> **Dataset content**
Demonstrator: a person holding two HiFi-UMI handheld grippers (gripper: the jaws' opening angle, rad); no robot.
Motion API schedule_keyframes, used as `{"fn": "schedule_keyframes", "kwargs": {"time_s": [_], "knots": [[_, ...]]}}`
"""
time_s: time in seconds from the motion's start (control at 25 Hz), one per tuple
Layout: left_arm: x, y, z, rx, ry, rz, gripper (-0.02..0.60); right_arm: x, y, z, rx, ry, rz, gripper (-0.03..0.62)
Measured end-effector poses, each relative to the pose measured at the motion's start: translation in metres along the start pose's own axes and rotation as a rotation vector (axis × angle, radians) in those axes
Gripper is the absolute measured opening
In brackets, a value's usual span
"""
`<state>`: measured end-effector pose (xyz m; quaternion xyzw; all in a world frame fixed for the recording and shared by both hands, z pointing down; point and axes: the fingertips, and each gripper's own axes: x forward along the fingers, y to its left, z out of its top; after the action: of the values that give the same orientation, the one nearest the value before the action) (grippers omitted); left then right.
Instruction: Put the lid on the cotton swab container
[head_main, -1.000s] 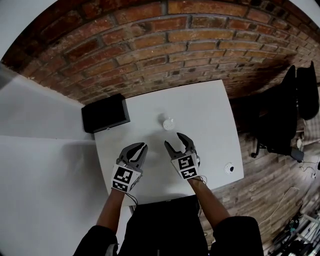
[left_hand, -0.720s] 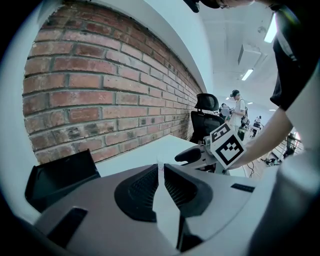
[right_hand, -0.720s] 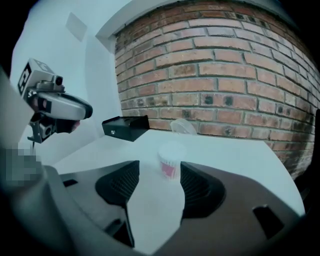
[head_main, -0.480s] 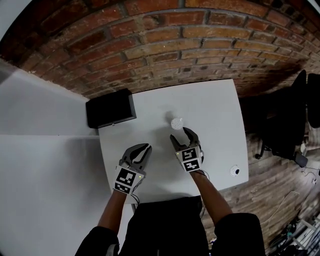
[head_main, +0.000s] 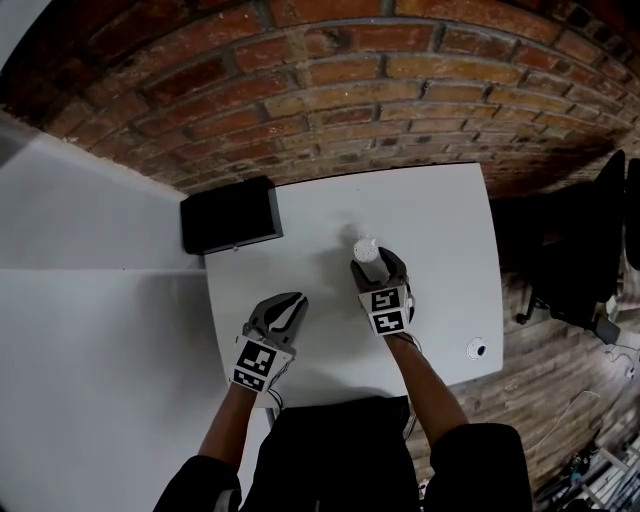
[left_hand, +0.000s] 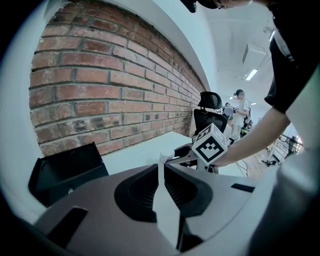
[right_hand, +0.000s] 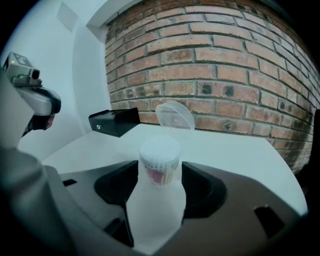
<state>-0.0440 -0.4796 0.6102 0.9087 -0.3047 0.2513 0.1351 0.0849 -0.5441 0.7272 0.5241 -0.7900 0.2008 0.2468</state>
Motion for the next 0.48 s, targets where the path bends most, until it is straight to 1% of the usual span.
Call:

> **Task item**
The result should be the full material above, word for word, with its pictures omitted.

> **Answer to this problem**
Demonstrator: a person holding two HiFi-UMI handheld grippers (gripper: the jaws' opening angle, rad); no robot.
Motion API schedule_keyframes, used as `{"fn": "schedule_keyframes", "kwargs": {"time_s": [_], "knots": [[_, ...]]}}`
"""
time_s: time in seconds from the motion's start (control at 25 Hz), one per tuple
Layout: left_arm: x, y, z, rx, ry, rz, gripper (-0.02..0.60); right_arm: x, y, z, rx, ry, rz, gripper (-0.03..0.62)
Measured end-effector poses, each relative to the pose measured at the motion's start: translation in metres along the start pose's own axes and rotation as a rotation vector (axis × angle, radians) in those axes
Gripper is the absolute measured opening
In brackets, a value's usual span
"""
`<state>`: measured end-effector pose (xyz m; quaternion xyzw; all in a world frame fixed for the recording and shared by both hands, z pointing down; point and axes: the fingertips, and each gripper's own axes: x forward along the fingers, y to its left, z out of its top; after the action: of the values that give the same orientation, the one nearest the value before the action) (grippers omitted); left then right.
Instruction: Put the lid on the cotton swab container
[head_main, -1.000s] 
[left_hand, -0.720s] 
[right_hand, -0.720s] 
[head_main, -0.480s] 
[head_main, +0.000s] 
[left_hand, +0.000s] 
[right_hand, +0.000s] 
<state>-0.0440 -0.4796 0.6102 0.9087 -0.3047 0.2513 0.1351 0.0849 -0.5441 0.7272 0.5241 -0.7900 0.2008 0.2468</state>
Motion for the next 0.48 s, targets where the path bends most, until it is straight to 1% of the usual span.
Call:

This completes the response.